Much of the time I am astounded, even aghast, at the "misinformation" that is passed from one source to another, be it from a news media source or a random individual on social media.

This regularly updated post will contain musings from my surveillance state of mind.

California's Racism: A Different History- July 8, 2020

Reports indicate that 832 anti-Asian hate incidents in California have been reported in three months of the Covid-19 pandemic.

In the midst of the national Black Lives Matter revolution, Californians need to remember that our state's population is about 39% Hispanic and 15% Asian while only 6% Black and 37% non-Hispanic white. Blacks and whites together make up only 43% of our population.

As noted in previous posts 28 members of my high school class were born in the American concentration camps to which their Japanese-heritage parents were shipped off to by the U.S. government in WWII. Prior to that we had the 1892 - 1940 Chinese Exclusion Act, the only U.S. law ever to prevent immigration and naturalization on the basis of race.

In California we have a complex multi-racial history that dates back to the mid-16th Century.

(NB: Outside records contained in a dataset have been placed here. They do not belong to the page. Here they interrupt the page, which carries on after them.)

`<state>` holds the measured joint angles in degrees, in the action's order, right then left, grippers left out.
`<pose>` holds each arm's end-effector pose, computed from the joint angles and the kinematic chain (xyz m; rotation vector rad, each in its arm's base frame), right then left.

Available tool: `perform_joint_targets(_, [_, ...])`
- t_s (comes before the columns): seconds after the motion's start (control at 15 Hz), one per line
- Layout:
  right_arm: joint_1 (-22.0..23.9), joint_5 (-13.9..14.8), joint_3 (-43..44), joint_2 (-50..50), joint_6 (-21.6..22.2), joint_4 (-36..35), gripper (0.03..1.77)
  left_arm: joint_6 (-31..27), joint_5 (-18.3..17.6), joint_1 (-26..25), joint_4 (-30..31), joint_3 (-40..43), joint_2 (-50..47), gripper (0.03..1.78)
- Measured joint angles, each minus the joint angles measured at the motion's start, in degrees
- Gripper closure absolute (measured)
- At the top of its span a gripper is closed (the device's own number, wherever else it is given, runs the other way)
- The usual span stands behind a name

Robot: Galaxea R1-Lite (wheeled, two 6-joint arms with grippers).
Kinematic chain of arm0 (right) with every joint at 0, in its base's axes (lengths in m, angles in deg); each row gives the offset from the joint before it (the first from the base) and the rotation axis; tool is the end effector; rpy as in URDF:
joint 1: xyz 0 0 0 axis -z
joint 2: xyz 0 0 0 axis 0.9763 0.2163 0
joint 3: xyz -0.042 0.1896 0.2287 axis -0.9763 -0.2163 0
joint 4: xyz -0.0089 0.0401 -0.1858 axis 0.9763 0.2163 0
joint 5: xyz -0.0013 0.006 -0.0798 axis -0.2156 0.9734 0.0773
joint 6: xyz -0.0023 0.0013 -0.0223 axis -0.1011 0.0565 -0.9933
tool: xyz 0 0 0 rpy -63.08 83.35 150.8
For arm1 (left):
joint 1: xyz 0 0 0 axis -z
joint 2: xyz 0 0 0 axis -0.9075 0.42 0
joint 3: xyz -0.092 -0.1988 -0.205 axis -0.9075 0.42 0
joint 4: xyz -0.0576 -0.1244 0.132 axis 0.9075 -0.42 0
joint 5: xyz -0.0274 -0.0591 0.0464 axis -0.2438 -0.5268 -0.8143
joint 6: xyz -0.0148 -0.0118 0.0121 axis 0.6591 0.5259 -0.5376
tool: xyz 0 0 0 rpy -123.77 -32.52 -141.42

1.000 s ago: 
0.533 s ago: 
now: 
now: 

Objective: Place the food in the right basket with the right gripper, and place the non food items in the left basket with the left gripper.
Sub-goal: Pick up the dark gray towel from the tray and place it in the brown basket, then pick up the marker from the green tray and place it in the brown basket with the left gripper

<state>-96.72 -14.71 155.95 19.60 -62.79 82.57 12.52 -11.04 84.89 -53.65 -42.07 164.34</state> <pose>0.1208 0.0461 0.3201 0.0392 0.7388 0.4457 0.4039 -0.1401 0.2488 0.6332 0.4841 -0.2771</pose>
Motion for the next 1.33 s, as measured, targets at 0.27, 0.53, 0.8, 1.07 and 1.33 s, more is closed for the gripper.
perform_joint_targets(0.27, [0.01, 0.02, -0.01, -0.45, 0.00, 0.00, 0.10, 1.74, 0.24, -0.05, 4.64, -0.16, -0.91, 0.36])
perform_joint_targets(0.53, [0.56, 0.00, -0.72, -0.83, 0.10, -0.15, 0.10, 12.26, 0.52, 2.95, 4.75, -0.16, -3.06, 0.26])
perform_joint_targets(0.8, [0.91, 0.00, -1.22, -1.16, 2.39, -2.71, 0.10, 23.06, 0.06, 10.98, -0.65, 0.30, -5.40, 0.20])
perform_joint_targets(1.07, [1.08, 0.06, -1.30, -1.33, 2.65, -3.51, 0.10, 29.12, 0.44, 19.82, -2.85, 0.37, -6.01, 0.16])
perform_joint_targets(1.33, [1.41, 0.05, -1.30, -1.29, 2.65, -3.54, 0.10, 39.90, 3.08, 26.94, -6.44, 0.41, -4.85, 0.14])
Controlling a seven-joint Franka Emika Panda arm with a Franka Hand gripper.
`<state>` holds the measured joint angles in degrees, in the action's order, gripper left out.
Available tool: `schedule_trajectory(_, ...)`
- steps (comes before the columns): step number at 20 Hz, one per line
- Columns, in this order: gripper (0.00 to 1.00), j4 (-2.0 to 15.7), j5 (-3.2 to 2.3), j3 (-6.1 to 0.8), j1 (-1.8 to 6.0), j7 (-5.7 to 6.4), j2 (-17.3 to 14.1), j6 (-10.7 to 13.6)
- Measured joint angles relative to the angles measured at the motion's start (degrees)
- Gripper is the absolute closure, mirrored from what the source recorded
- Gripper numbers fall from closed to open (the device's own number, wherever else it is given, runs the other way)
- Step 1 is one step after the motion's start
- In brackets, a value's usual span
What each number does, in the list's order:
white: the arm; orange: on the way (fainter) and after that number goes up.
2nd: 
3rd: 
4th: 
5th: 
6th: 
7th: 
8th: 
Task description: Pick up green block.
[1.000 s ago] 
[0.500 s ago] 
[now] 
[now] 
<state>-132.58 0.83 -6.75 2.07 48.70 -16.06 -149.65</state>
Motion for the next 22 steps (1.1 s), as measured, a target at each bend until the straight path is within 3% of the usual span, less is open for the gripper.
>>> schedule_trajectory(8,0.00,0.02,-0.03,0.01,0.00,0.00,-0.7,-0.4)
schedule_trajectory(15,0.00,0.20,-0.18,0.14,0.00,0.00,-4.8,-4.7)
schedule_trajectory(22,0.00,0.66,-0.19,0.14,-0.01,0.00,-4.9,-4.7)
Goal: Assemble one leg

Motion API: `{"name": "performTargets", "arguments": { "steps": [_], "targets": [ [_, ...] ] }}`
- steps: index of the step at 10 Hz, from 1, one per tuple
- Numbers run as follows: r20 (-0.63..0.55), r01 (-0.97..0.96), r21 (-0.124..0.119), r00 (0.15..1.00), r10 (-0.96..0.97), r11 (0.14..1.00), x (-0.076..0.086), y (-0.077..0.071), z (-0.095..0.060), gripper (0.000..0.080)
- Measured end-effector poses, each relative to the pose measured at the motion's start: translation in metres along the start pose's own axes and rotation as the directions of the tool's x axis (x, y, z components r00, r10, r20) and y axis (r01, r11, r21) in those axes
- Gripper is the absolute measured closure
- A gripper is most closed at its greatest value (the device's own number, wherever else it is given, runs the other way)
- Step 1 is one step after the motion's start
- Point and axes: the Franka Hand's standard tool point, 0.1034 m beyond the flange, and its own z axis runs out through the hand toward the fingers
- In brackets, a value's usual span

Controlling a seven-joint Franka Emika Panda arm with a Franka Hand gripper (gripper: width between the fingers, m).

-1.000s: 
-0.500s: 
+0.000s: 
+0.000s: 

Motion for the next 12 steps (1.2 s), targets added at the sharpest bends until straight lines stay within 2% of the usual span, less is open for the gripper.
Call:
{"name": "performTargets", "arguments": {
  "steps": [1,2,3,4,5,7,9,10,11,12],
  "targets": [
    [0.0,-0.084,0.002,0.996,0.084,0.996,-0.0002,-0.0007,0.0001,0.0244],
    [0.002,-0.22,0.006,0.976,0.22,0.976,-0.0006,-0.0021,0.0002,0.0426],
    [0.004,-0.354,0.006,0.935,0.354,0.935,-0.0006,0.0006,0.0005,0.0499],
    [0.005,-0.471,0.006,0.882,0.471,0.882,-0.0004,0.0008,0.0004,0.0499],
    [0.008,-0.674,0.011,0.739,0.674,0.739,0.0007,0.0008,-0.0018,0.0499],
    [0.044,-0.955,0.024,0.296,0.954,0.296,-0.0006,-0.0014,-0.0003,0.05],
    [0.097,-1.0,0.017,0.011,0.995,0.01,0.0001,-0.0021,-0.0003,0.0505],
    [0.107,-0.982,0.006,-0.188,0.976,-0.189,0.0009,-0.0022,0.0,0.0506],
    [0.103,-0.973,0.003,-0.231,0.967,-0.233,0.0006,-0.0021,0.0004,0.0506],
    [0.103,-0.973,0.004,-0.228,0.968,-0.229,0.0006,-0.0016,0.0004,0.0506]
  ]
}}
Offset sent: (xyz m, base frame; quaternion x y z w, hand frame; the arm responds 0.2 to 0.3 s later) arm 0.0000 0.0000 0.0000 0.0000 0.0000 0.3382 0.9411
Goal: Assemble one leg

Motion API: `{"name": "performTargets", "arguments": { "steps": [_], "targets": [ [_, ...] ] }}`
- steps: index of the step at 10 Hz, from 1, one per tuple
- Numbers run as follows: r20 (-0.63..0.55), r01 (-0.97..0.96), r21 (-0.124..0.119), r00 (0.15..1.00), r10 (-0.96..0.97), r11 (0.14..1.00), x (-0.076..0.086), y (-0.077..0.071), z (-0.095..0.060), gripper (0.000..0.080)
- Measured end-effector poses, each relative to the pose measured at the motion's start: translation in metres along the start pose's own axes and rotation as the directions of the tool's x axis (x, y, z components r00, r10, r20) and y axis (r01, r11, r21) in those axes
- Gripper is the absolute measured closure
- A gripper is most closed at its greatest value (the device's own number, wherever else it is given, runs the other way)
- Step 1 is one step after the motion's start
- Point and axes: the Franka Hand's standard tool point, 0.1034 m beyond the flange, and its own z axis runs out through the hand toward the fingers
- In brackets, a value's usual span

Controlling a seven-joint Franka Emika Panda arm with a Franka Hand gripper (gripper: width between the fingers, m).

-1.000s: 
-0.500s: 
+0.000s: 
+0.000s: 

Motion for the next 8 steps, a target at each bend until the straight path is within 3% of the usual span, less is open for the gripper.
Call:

Covid-19. What happens when voluminous words offer little meaning within reality.- June 8, 2020

Sometimes just observing without offering ill-informed and uninformed opinion is best. On the last day we ventured off our property, March 13, 2020, a George Mason University Ph.D. candidate in computer science, Adam Elkus, offered a post in his blog. The following is from that post, though a bit reorganized with some minor language structure changes and omissions. I can only hope should he be made aware of this that he will forgive my temerity:

    Managing public health and disease was one of the core tasks that helped build the legitimacy of industrial era government in the 19th and 20th centuries.
    By the beginning of the 21st Century, civil servants responsible for those tasks had become too burdened by the need to perform political face-work and bureaucratic red tape to properly pursue this endeavor. It is a sign that Western society cares more about declining trust in institutions than what institutions have substantively done to deserve trust.
    Which is where our virus comes in. It is incredible that something so small, so insignificant, and aggressively stupid as COVID-19 could be upending the world right now. But it is doing so. Scientists and philosophers debate whether viruses are even properly counted among the living. As tiny as it is, the virus has the power to inflict significant human harm. It reproduces, it kills, and those it does not kill it may nonetheless leave with lasting injuries.
    But the virus has another power, a power that makes it uniquely dangerous to Western society. It does not think, it does not feel, and it lies totally outside the elaborate social nuances humans have carved out through patterns of communication, representation, and discourse. And this, above all else, makes it a lethal adversary for the West. It has exposed how much of Western society – but American society in particular – is permeated with influential people who have deluded themselves into thinking that their ability to manipulate words, images, and sounds gives them the ability to control reality itself.
    They implicitly or explicitly assume that by attaching labels and names to things, they can control them. They implicitly or explicitly behave as if control over narrative is control over the things narrative is attached to. The virus therefore was a problem of psychology before it was a problem of microbiology, because people did not have the “right” attitudes and words for something that in and of itself was incapable of having attitudes or making words. And from the President on down, politicians behaved (and are still behaving) as if it was something that could be spun or narrativized away.
    There were endless attempts early on to compare the virus to a less-threatening entity, the flu or even the common cold. In doing so, institutional actors tried to take something new and uncertain and fit it into a tame pre-existing mental model that they preferred. Acknowledging the virus as a creature of fate – of fortuna – would be to admit that it could collapse the elaborate machinery for making narrative and reveal the narrative-makers as utterly impotent.
    There is no one “problem” because watching so many things fail in real time makes it obvious that the failure is diverse and cumulative. We could talk about the primacy of advertising or something closely related to it in shaping our political and media environment. We could go on to examine how decaying legacy institutions projected their own sickness and incompetence onto their rivals rather than living up to their responsibilities. And we could debate the various dueling theories of social and institutional decay that have been bandied about since 2015-2016.
    The virus is a very simple creature, unburdened by all of this discursive weight. To the extent it can be said to have desires and needs, they are very humble. It exists, and the only thing it wants is targets.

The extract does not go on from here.